Because every business is different, every ‘market’ is different. It’s easy to say, “Our target market is 35-44-year-old women with children.” That gives focus to the team, sure. But also calling out who gets left out in this scenario at least surfaces who you’re leaving behind. Are we talking inner-city women with children who have access to good bandwidth and widespread mobile coverage? Yes? No? Being clear on the boundaries of who you’re designing for means you’ll have clear boundaries of who you’re excluding – then we can ask the next most important question, Is that OK? Who might we harm?

Don’t blame parents (grandparents or carers), blame designers.

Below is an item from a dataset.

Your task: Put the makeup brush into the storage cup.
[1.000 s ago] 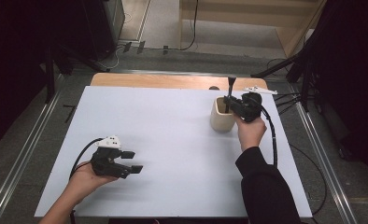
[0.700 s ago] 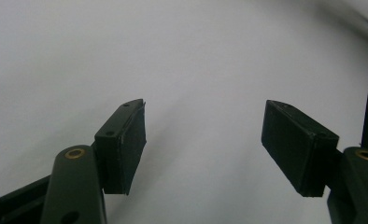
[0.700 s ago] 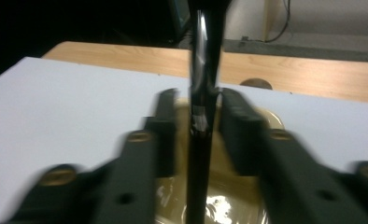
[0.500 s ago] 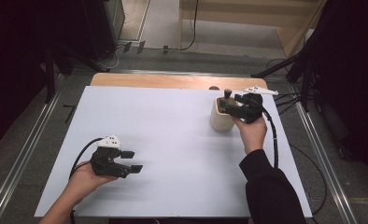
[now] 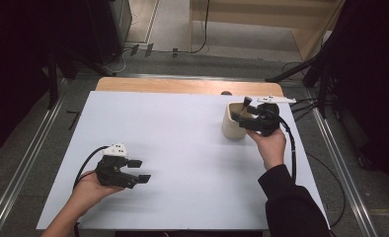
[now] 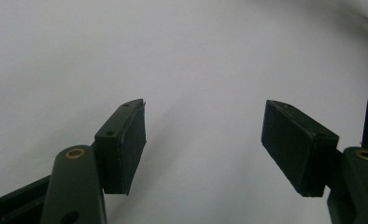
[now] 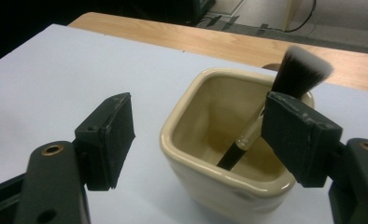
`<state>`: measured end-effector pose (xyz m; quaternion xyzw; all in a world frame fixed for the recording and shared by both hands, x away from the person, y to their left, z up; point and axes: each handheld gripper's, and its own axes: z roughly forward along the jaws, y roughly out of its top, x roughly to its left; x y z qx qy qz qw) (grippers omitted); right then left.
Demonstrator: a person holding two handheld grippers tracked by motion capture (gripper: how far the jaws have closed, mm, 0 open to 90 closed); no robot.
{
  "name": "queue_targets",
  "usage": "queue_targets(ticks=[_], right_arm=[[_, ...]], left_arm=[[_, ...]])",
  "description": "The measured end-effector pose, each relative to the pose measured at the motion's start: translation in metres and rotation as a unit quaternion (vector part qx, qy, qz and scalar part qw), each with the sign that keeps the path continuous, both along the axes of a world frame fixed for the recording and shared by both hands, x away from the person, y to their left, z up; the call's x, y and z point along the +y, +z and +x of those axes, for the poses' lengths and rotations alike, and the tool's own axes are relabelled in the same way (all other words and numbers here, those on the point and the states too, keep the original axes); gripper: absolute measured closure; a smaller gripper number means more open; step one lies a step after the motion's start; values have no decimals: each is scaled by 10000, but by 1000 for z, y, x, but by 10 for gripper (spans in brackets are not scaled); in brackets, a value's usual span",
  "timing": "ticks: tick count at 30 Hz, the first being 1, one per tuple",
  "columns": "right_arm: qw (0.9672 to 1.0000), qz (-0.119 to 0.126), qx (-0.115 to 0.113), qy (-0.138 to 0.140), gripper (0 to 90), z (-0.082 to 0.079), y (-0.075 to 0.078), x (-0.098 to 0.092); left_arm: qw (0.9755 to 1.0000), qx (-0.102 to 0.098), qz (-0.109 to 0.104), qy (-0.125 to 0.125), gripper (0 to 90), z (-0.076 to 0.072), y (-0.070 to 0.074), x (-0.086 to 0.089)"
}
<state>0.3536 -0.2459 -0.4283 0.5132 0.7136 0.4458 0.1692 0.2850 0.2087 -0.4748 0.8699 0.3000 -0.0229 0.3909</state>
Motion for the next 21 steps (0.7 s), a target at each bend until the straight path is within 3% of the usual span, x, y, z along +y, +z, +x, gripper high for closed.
queue_targets(ticks=[7, 21], right_arm=[[9998, -136, 15, 128, 266, -11, 4, 4], [9979, -2, 72, 648, 261, -29, 4, 14]], left_arm=[[10000, -11, -36, 16, 315, 0, 0, 0], [10000, -1, 15, -11, 314, 0, 0, 0]])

Our parents and grandparents taught us how to interact with the world so, maybe now, it’s time for us to help them do the same until Design is fixed. Recognising that it’s not the older generations lack of ability or fault that ‘they don’t get technology’ is the first step. It’s not that at all, it’s just that for 2+ generations, we’ve left them out of the conversation about how they understand the world and how they want us to shape it for them. Maybe, it’s time we start listening. For their sake, and for ours because it won’t be long until we’re them and we’re calling our loved ones to ask how on Earth we can watch a movie we want to watch these days.

It’s not too late

I have faith that we can turn this around. The designers I know don’t intentionally set out to the do the wrong thing, but as E.F Schumacher states so profoundly in his 1973 book, “Small is beautiful: Economics as If People Mattered”:

Unintentional Neocolonialism results from the mere drift of things, supported by the best intentions.

And so, we have to stop this drift. This isn’t just about computers, the internet or even technology. It is about using technology as a channel to improve skills, to enhance quality of life, to drive education and to promote economic wellbeing across all elements of society. To be digitally inclusive is really about social inclusion. The opposite is true, too.